Dans un courrier adressé à nombre d’organisations d’Ivoiriens vivant en France, en l’occurrence les organisations patriotiques, l’ambassadeur de Côte d’Ivoire en France, Charles Gomis les invite à «un échange fraternel le vendredi 1er février». Au menu : «des questions de développement et d’émancipation de notre pays». Face à cette démarche qu’elle juge inopportune, bien que ne faisant pas partie des invités, l’Ong Halte aux génocides mémoire et justice (HGMJ) désapprouve. «Nous nous posons la question de savoir de qui se moque monsieur Gomis, représentant de Ouattara ? En effet, il fait fi de la question politique et des raisons pour lesquelles les Ivoiriens de la diaspora manifestent depuis bientôt 2 ans. Nous lui rappelons que nous sommes en résistance depuis avril 2011 pour dénoncer la déportation de Gbagbo Laurent, les crimes de masse, le génocide en cours dans l’ouest ivoirien, l’emprisonnement des cadres de l’opposition, de Simone Gbagbo, Michel Gbagbo qui a eu juste le tort de porter le nom de son père et aujourd’hui de Blé Goudé entre autres», s’indignent les responsables de HGMJ, dans une déclaration qui nous est parvenue. Pour eux, des questions essentielles demeurent sans solution, pendant que les populations souffrent le martyre. Ils en veulent pour preuves les massacres répétés à l’ouest dont le dernier en date est celui de Nahibly.

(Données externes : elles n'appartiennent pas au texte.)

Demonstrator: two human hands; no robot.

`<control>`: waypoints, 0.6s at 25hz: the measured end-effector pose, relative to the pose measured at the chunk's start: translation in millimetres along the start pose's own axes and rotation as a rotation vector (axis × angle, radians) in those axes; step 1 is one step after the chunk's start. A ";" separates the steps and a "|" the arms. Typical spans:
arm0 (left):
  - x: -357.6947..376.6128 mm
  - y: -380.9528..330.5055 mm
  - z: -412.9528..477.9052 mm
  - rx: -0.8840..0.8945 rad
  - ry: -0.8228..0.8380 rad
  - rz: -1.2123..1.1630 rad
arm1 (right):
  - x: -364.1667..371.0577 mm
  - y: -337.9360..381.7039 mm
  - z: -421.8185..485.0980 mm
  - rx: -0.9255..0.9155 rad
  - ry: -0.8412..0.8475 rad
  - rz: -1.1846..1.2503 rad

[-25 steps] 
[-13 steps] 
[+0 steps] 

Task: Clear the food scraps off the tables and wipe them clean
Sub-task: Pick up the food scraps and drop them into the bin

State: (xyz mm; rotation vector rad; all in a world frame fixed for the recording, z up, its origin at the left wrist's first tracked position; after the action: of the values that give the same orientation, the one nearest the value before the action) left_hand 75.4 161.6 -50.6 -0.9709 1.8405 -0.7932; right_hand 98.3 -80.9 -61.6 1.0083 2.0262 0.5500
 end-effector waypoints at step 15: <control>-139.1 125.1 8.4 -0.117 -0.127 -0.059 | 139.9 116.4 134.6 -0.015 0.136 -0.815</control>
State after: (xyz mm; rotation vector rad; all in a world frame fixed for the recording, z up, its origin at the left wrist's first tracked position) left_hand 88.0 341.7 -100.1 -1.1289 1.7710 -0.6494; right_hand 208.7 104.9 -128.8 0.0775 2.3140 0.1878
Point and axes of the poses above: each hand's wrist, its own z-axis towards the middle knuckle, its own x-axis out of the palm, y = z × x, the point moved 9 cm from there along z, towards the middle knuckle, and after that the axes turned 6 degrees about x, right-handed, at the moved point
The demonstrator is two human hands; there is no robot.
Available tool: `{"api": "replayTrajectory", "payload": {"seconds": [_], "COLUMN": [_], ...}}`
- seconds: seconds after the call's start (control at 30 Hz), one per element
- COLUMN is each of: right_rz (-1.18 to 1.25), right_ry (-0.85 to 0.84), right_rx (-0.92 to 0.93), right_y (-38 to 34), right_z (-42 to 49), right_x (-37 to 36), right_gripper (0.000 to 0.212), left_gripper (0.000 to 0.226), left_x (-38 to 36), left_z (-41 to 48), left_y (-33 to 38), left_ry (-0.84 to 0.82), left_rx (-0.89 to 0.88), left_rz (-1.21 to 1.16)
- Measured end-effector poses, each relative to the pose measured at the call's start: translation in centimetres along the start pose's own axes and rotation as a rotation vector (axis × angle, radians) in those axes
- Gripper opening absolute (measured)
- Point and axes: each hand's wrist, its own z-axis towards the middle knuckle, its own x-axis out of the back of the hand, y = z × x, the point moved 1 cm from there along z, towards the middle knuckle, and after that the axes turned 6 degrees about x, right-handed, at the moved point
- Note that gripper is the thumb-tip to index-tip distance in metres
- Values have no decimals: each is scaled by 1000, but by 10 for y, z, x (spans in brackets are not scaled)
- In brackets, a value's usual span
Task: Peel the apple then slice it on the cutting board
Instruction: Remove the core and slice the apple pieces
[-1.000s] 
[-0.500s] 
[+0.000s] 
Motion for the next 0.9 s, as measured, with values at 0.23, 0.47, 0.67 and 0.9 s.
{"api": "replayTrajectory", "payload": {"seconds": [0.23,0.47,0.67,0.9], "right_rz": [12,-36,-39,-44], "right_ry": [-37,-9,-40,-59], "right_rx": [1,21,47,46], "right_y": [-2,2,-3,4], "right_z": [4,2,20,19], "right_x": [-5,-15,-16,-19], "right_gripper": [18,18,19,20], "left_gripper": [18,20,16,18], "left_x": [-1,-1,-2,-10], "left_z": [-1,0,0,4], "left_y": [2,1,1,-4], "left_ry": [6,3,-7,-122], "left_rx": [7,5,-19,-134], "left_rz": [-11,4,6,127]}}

Par ailleurs, le Comité pour la résistance et la démocratie (CRD), par la voix de son secrétaire général Pacome Zegbé (dont on publie l’invitation) et Madame Topo Léontine, présidente des femmes patriotes, ont été très clairs également sur leur refus d’aller discuter avec monsieur Gomis ou tout autre représentant de Ouattara tant que Laurent Gbagbo, Simone Gbagbo et d’autres prisonniers politiques seront détenus dans les geôles de Ouattara pour leurs opinions politiques.
En tout état de cause HGMJ, qui ne se sent concernée ni de près ni de loin, par la voix de sa présidente Mathilde Thépault refuse cette rencontre et prévient qu’elle ne mandate aucun de ses membres pour rencontrer monsieur Gomis.